Have you cut down on your driving, lowered the heat in your house, downsized to 1950 housing standards, walked or biked where it was possible, gone vegetarian, ripped out that lawn and started to grow your own produce? Of course not. Nobody else you know has done that, so why should you.
Let me go back a few years. When I started selling real estate in 1963 the first house I sold was a new 3 bedroom brick bungalow, full basement, measuring 40 feet by 25 feet or 1,000 square feet for $12,000. Then the family size was 4.5 persons, giving each person about 220 square feet. Now the average new house is 2400 square feet, occupied by a small family of 2.6 persons, or close to 1,000 sq.ft per person. Cheap and abundant energy made this possible, and, of course, cheap money, thus lots of debt. Downsizing to 1960 standards would mean 600 sq.ft. dwellings and a huge saving in carbon!

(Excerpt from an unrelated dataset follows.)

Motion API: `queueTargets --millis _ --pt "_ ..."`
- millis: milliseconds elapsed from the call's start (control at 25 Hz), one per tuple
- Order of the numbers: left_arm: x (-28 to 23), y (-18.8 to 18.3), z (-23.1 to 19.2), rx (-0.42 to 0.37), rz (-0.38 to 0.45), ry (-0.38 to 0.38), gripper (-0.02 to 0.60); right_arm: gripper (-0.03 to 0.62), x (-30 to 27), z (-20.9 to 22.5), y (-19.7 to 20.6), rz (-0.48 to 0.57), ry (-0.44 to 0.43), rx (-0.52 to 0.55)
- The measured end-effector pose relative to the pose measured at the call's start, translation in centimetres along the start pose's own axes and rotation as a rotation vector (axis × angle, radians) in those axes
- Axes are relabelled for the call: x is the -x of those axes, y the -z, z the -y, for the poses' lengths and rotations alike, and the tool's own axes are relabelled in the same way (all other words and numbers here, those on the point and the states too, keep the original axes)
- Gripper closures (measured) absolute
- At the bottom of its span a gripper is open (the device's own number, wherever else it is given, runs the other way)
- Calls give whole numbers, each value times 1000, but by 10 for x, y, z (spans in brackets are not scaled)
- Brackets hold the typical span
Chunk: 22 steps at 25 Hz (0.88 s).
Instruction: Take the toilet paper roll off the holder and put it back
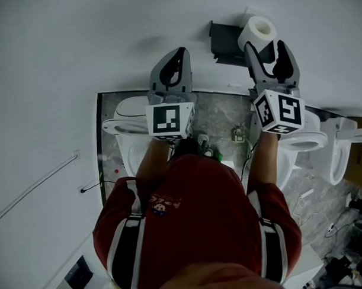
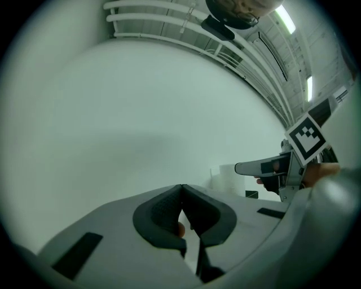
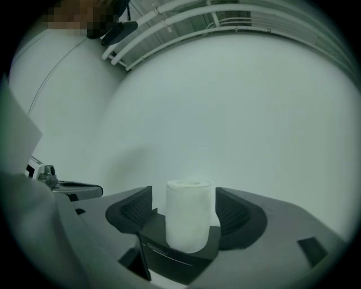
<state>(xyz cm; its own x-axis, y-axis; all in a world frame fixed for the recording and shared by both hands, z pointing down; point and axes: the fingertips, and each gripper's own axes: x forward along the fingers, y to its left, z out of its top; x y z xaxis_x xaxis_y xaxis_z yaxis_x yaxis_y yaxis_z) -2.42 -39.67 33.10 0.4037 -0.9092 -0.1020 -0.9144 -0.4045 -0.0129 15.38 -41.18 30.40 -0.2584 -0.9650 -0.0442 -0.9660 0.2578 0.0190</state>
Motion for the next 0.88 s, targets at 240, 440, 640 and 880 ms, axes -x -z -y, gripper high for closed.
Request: queueTargets --millis 240,440,640,880 --pt "-21 13 -15 33 -11 16 563 220 -29 2 9 -56 38 15" --pt "-35 25 -24 51 -21 32 563 215 -44 6 19 -96 67 27" --pt "-41 33 -27 71 -29 49 563 256 -47 9 22 -115 106 62" --pt "-43 32 -26 69 -31 67 563 266 -46 9 22 -114 95 53"
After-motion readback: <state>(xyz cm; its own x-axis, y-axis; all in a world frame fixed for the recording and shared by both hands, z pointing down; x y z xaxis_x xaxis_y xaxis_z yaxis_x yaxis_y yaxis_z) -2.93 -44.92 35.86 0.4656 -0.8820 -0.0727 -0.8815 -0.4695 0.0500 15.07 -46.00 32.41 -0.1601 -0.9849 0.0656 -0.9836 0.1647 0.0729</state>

Appealing to people to restrain themselves by self-enforced abstinence alone is a waste of time. By and large, we consume as much as our incomes allow: the more we earn, the bigger the car, the larger the living space, the more we fly, the further away the vacations. In other words: we love to tell the world that we are well-off.

My opinion

We will not, we will never, change our living habits voluntarily. That bodes ill for climate change and will cause HIM to come. Nobody in the Western world – of course there are a few exceptions – will go against the grain, will be a climate change leader, yet we will have to if the world will stop the process of Climate Change.
Next month the world will meet in Paris to discuss this matter. With Stephen Harper out of the picture in Canada and the Australian Abbott also booted out, two vocal Climate Change deniers will not be heard. However the USA is still the wild card. Obama is convinced that the world is in danger, but less than 35 percent of its population shares that view.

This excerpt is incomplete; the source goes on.